Un destin commun - 3 - Enthousiasmante apocalypse

Bien voir les choses "rien n'est plus subversif". Et plus réconfortant.

 

            Qualifier d’apocalyptique et à la fois d’enthousiasmante la situation que nous vivons n’est pas que provocation. La part que prend celle-ci n’a même pas à s’abriter derrière une autorité, celle de Bruno Latour en l’occurrence, qui retient la qualification dans « Le Monde » du 1er juin. Chez celui-ci elle se colore d’un optimisme bourguignon qui la rend réellement encourageante. Ma part flamande la rend, comme dit la chanson de Brel, moins souriante, un peu lointaine. Dans les deux cas, elle « positive », et s’annonce un recommencement.

            « Les marges de manœuvre sont nombreuses, les innovations aussi » nous dit Bruno Latour, qui ajoute : faut se mettre au boulot. Je ne démentirai pas, j’ai déjà parlé du « il est encore temps », mais je ne vois pas les signes d’une mise au boulot mondiale suffisante et sur l’urgence l’accord est quasi unanime. Je crains donc le seuil où les rétroactions, les emballements vont devenir non maîtrisables. Que dirait Péguy, si cher à Bruno Latour, et sa pensée de l’incarnation ? Renoncerait-il à celle-ci pour nous voir vivre désincarnés si par malheur mes craintes étaient fondées, ou «  visionnerait-il », d’une autre manière que la mienne, une nouvelle incarnation ?

            Mon radicalisme, celui que j’exposais dans le dernier billet, entend compenser et au-delà, un double pessimisme. Celui qui vient d’être exposé, un sursaut qui, même encouragé par l’annonce apocalyptique, serait trop tardif. Engendré par la peur, il risquerait de n’avoir pas la qualité assurant de lendemains heureux. Celui également considérant que « l’esprit collectif » auquel s’accroche l’espoir d’un John Dewey est trop abîmé par des siècles d’abandon aux instincts qui constituent maintenant le socle des néo-libéralismes. Sans compter la démographie qui obère lourdement « le boulot » à entreprendre.

            L’humanité doit effacer les traces laissées par les violences sur lesquelles elle s’est construite. La radicalité est tout le contraire de la brutalité, le temps est pris d’une adaptation harmonieuse. Une rébellion efficace, nous dit Patrick Boucheron, doit être puissante, ce qui n’a rien à voir avec la violence (« Comment se révolter ? ». Dans le prochain billet nous aurons à conjuguer flux et stase. La radicalité repose sur la confiance et implique patience et constance.
            Confiance en la renaissance ce l’humanité  si elle doit être lavée par une disparition apparente mais décapante, comme le passage par un  trou noir où tout s’abolit mais, espérons-le, ne s’oublie pas.
            Patience et constance pour un nouveau parcours, comme il devrait en être s’il s’agissait d’un parcours continué par une humanité réparée.
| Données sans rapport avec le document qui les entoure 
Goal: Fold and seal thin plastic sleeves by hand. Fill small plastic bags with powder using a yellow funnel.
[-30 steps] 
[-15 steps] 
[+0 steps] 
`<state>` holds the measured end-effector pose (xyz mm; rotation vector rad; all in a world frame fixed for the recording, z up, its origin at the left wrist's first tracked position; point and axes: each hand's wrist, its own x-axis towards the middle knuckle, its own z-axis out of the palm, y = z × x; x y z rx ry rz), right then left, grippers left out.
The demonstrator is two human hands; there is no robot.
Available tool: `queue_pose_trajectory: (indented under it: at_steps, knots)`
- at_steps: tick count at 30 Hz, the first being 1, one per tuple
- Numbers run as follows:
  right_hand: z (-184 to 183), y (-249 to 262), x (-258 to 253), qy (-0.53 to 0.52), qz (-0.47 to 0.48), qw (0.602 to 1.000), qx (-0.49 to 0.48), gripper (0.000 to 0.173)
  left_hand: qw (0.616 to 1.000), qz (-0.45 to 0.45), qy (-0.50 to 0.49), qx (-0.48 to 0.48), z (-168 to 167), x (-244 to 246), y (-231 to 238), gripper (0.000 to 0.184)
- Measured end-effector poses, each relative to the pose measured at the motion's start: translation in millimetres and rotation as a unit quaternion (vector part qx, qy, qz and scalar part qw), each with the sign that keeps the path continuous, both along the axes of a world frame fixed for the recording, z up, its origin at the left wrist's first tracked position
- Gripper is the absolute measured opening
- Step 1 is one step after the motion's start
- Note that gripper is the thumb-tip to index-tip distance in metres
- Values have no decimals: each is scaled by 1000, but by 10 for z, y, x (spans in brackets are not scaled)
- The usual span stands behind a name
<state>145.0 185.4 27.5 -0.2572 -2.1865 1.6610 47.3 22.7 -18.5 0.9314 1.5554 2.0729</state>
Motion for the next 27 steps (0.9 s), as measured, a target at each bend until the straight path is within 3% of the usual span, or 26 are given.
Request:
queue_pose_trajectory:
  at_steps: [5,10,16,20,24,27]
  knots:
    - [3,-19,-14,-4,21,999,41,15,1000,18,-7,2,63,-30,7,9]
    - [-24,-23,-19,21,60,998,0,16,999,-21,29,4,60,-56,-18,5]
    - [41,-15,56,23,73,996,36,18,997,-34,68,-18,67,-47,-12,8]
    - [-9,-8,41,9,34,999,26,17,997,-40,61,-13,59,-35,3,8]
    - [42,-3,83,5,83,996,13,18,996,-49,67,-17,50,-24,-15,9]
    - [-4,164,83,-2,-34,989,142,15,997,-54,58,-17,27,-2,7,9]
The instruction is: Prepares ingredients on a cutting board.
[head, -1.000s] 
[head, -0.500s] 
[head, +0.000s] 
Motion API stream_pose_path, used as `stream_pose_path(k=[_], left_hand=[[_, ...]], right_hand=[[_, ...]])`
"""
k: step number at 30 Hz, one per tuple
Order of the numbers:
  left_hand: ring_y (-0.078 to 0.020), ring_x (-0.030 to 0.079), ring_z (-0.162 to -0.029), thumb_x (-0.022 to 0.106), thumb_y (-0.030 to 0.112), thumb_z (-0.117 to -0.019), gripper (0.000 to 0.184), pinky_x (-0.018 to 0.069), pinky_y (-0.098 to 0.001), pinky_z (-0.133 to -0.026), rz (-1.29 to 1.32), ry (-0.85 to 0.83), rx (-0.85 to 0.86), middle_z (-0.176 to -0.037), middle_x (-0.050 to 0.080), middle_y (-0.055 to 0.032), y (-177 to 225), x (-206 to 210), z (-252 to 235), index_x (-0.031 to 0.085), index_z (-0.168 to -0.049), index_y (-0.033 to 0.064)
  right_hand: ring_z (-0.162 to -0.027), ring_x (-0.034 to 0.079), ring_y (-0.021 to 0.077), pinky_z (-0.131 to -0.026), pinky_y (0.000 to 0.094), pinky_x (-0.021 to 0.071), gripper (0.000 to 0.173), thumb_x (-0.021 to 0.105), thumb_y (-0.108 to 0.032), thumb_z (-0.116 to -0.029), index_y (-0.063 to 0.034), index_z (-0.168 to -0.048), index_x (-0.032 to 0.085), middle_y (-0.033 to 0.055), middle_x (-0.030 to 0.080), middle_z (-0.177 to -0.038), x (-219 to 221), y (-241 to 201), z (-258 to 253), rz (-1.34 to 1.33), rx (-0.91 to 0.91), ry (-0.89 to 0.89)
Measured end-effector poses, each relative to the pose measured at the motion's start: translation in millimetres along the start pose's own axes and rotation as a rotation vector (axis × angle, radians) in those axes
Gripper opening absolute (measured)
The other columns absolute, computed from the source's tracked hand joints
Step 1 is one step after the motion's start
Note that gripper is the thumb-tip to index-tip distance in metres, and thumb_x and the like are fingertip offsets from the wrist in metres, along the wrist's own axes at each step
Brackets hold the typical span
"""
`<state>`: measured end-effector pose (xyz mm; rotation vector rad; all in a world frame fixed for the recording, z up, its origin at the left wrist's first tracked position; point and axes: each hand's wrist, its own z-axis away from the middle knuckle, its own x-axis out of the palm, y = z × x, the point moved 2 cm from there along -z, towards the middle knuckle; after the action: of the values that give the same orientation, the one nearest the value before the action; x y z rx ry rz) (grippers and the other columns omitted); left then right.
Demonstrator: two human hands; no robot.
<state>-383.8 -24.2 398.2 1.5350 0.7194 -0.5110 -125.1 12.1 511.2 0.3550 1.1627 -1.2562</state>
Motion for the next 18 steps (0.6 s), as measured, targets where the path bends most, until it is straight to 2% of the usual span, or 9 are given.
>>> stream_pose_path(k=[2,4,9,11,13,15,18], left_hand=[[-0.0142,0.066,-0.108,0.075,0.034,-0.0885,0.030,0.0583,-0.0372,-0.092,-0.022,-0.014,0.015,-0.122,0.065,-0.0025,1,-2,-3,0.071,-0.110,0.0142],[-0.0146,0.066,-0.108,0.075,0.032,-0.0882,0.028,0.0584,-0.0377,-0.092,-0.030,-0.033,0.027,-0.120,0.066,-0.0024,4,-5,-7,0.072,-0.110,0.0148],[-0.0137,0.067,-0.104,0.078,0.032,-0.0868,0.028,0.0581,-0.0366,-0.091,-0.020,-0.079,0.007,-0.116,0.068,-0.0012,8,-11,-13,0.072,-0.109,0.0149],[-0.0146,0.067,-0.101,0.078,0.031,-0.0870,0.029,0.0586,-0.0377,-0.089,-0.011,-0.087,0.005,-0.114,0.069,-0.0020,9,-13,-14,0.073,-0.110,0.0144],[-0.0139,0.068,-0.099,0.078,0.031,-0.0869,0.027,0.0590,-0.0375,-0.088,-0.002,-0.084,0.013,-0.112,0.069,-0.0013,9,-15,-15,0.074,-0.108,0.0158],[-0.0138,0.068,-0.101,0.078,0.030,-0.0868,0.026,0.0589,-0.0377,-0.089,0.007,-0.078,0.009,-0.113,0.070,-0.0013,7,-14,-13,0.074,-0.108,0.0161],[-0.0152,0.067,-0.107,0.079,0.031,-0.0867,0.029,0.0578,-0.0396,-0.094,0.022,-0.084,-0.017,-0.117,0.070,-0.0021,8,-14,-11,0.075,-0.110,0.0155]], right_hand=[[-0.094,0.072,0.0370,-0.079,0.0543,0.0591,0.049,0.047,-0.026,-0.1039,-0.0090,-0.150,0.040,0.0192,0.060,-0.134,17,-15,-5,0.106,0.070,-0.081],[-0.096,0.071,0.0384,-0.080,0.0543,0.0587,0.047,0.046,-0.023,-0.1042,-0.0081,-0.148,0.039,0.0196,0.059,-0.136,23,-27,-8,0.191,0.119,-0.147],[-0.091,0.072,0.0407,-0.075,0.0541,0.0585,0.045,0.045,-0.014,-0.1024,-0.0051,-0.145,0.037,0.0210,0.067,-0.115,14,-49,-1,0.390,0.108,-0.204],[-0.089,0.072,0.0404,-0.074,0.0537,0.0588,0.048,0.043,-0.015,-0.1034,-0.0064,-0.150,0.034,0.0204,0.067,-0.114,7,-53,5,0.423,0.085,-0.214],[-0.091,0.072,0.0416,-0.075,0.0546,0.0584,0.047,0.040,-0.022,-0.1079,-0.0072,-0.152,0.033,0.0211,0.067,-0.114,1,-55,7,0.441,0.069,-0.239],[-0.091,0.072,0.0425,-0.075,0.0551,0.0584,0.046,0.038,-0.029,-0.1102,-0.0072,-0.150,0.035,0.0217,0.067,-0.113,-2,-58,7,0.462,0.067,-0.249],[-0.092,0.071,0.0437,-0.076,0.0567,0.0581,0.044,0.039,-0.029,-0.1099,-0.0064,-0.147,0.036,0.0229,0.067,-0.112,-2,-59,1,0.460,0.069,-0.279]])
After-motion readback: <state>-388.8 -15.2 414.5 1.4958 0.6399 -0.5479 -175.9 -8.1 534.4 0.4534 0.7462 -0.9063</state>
La réforme est l’étape d’une révolution, laquelle est, selon la catégorie proposée par Cynthia Fleury, est, quand le passé manifeste un complet dévoiement, une abolition (billet du 18 février). L’âge de la soumission, de la subordination est terminé. Celui du mensonge également. Mentir et se mentir condamnent.

            C’est à une première sincérité qu’invite Bruno Latour : bien voir les choses et bien les décrire, car nous dit-il « rien n’est plus subversif », et c’est le premier pas pour espérer retrouver « un espace vital », « une assise », « un monde commun ». Mais cet «espérer » est incertain et doit se conforter par une sélection des survenances : « parfois les losers gagnent à la fin… ».

            Je m’appuis sur une hypothèse solide : il n’y a pas de fin, et quand les losers auront gagné, dans un parfois qui arrivera, ils seront collectivement invulnérables. Les épreuves endurées n’auront pas été subies pour relever d’une chute, pour une quelconque nécessité, de constitution ou de rachat, mais parce que tel est le parcours et l’exercice d’une liberté invincible.

 

            Ce blog n’est que l’infime trace de cette invincibilité. Trace invisible dans la cacophonie ambiante. La radicalité réfléchie, puissante mais patiente, n’a pas été représentée, « présentifiée », dans les élections européennes récentes. « La conscience collective » en est très éloignée. Gros boulot pour qu’elle se reconstitue, dans le rappel de « l’acte d’être ».